• [Extracted records]
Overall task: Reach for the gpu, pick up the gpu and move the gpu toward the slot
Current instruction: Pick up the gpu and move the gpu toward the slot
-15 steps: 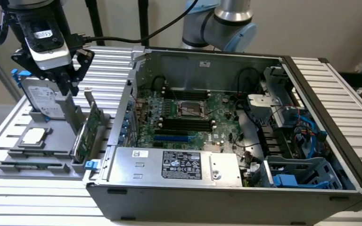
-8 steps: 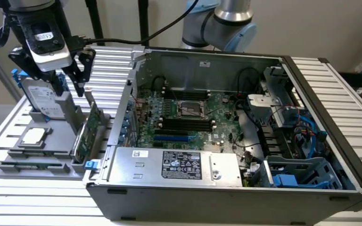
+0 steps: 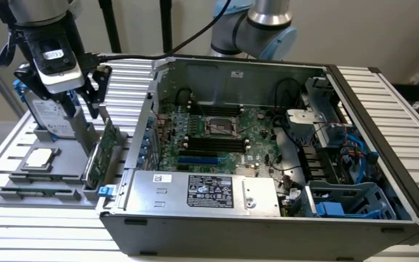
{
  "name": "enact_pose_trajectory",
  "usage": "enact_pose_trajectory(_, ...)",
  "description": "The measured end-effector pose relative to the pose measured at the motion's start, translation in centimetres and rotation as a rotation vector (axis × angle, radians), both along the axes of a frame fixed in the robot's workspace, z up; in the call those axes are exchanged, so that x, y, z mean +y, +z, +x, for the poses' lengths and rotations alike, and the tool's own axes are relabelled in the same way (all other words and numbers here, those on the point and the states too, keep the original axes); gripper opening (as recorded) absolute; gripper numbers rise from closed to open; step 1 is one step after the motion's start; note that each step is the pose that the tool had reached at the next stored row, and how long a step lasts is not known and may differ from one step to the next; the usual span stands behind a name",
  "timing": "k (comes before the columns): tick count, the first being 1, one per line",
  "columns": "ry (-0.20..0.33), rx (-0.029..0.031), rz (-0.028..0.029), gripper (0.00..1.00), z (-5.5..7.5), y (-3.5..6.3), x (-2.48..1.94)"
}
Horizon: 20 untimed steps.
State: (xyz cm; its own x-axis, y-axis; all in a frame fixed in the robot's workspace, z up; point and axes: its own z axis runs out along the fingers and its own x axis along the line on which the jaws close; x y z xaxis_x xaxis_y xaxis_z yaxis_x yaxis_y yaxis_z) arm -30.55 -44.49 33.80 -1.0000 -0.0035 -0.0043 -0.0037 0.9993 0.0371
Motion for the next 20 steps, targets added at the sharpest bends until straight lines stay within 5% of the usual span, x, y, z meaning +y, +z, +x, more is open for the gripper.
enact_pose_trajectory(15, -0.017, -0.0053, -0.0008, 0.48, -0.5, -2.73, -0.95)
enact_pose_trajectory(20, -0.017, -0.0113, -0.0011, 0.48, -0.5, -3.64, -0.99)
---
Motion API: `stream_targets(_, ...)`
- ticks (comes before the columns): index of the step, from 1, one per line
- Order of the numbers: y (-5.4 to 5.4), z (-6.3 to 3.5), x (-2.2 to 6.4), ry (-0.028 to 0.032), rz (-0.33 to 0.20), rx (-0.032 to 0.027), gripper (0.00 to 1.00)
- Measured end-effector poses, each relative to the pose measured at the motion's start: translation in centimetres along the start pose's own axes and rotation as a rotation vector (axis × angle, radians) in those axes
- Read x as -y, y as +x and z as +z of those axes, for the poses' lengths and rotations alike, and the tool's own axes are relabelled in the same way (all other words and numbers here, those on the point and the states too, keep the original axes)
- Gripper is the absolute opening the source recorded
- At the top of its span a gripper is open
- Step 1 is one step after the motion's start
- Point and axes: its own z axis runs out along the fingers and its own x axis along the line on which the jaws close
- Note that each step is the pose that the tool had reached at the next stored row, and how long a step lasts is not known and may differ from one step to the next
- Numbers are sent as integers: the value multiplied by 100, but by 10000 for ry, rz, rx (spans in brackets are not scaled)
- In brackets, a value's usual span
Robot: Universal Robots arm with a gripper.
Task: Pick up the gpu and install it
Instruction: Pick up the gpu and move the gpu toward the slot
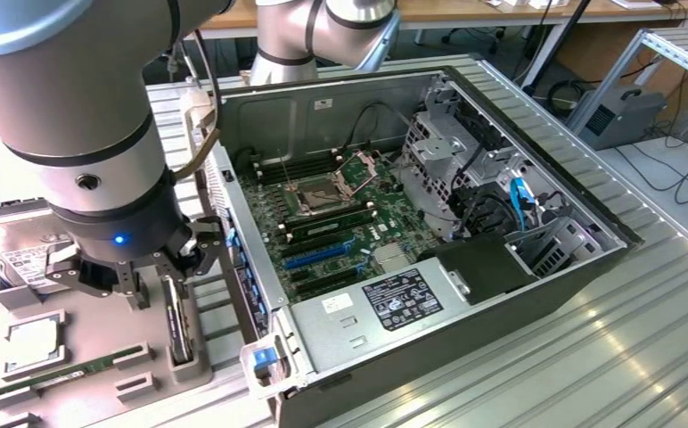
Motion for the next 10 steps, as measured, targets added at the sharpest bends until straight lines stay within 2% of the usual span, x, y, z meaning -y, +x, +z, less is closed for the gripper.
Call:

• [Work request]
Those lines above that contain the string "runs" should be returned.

• [Task solution]
State: (xyz cm; its own x-axis, y-axis; all in a frame fixed in the robot's workspace, z up; point and axes: its own z axis runs out along the fingers and its own x axis along the line on which the jaws close; x y z xaxis_x xaxis_y xaxis_z yaxis_x yaxis_y yaxis_z) arm -30.55 -44.49 33.80 -1.0000 -0.0035 -0.0043 -0.0037 0.9993 0.0371
- Point and axes: its own z axis runs out along the fingers and its own x axis along the line on which the jaws close

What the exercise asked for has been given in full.